Figure A2 Impact of W-CDMA TX band 4 noise on the GPS receiver sensitivity.

Results:
The results are shown in Figure A2 for the case of 3G TX set to W-CDMA band 4 (W-CDMA B4) with the following observations:

Plot colors:

  • The purple color is the theoretical (ideal) sensitivity (one-to-one); no losses whatsoever. This is without the presence of NF due to line up insertion loss (IL) or mismatch loss (ML).
  • The blue color is sensitivity characterization, no W-CDMA TX noise. This is only due to hardware lineup.
  • The orange color is sensitivity characterization due to TX Band 4 noise and hardware lineup.
  • The green color is with external LNA place in the front-end lineup-equation (6).
  • The GPS receiver stopped tracking satellites at input power levels of -156 dBm and lower.
  • Worst case in loss of sensitivity is approximately 5.4 dB at -156 dBm of input power, which agrees with the sample calculations made. In other words, due to the presence of W-CDMA TX noise, the sensitivity of the GPS receiver dropped approximately 2.5 dB.
  • One can use typical numbers of their system lineup in the equations above that would correlate with their measurements.

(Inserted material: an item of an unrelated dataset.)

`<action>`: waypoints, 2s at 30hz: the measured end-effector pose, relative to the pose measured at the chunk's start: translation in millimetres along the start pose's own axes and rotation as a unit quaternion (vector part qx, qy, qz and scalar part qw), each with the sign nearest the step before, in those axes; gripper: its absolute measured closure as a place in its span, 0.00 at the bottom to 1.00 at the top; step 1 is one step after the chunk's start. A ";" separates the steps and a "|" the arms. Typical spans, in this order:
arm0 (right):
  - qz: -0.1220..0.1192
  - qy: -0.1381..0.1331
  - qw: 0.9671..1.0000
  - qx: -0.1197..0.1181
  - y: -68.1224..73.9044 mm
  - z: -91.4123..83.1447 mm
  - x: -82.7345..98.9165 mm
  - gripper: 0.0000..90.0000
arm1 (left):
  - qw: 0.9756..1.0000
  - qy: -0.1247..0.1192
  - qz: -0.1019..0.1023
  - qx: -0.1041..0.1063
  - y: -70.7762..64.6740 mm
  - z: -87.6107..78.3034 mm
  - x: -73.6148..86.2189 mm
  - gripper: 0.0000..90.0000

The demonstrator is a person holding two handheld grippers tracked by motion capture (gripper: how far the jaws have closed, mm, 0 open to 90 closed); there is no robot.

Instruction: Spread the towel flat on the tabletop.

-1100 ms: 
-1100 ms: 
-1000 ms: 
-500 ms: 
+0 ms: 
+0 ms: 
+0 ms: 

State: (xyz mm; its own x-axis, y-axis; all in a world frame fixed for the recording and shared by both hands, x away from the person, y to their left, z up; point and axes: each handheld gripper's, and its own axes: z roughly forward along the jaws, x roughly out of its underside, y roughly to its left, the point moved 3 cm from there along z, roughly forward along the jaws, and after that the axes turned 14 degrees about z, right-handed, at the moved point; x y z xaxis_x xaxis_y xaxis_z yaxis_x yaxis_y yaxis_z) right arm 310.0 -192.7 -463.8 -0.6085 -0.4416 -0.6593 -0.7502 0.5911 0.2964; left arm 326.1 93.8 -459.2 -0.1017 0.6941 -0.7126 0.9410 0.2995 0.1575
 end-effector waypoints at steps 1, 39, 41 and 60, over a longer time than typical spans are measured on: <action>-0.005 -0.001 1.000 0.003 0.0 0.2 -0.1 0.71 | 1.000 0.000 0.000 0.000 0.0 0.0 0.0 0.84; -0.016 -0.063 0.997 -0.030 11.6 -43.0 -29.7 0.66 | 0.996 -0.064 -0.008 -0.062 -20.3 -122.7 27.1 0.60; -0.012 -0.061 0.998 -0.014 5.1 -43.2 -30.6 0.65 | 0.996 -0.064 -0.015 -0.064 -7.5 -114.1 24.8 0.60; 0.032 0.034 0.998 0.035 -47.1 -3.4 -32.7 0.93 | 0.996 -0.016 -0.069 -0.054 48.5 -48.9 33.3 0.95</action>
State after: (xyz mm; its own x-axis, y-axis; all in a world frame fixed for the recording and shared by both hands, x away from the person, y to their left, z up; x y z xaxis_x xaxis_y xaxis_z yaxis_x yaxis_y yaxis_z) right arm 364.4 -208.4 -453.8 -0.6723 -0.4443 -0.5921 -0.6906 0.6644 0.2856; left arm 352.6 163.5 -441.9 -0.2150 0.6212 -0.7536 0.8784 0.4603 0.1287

Taher AlSharabati is a faculty member at Al-Ahlyah Amman University–Amman, Jordan, and a PhD student at the University of South Carolina, Columbia, SC. He obtained his BSEE degree at St. Cloud State University, St. Cloud, MN, and his MSEE degree at the University of Toledo, Toledo, OH. He has many years of industry experience with almost eight years at Motorola Inc.

Yinchao Chen currently is with the Department of Electrical Engineering, University of South Carolina as an Associate Professor. His current research interests include signal integrity for high speed circuits; computational electromagnetics; RF, millimeter-wave and microwave integrated circuits; wireless communication devices; electronic packaging modeling for VLSI devices; and antenna and scattering applications. Chen has published over 200 international publications. He is a co-author of the book, Multiresolution Time Domain Scheme for Electromagnetic Engineering, a contributor of nine book chapters, and a co-editor of two books.